EXERCISE REQUIREMENTS: Gather up every line from the entries below that uses the word "Locate".

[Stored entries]
================================

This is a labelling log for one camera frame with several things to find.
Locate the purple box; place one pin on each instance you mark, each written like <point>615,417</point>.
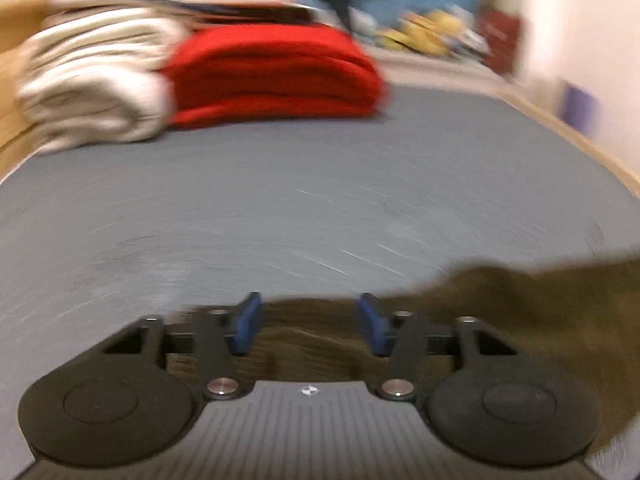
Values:
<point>580,107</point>

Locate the red folded blanket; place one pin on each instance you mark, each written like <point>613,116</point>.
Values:
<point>275,75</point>

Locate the pile of plush toys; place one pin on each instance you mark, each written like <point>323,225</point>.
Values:
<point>430,32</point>

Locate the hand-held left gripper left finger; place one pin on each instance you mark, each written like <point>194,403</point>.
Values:
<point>247,324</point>

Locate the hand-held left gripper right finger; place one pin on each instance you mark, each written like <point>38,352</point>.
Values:
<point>371,324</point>

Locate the dark red cushion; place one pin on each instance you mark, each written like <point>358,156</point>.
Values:
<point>500,40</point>

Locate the white folded blanket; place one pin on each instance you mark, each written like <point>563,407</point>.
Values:
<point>95,75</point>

================================

SOLUTION TO THIS TASK:
Locate the purple box; place one pin on each instance you mark, each written like <point>615,417</point>.
Locate the red folded blanket; place one pin on each instance you mark, each written like <point>613,116</point>.
Locate the pile of plush toys; place one pin on each instance you mark, each written like <point>323,225</point>.
Locate the hand-held left gripper left finger; place one pin on each instance you mark, each written like <point>194,403</point>.
Locate the hand-held left gripper right finger; place one pin on each instance you mark, each written like <point>38,352</point>.
Locate the dark red cushion; place one pin on each instance you mark, each written like <point>358,156</point>.
Locate the white folded blanket; place one pin on each instance you mark, each written like <point>563,407</point>.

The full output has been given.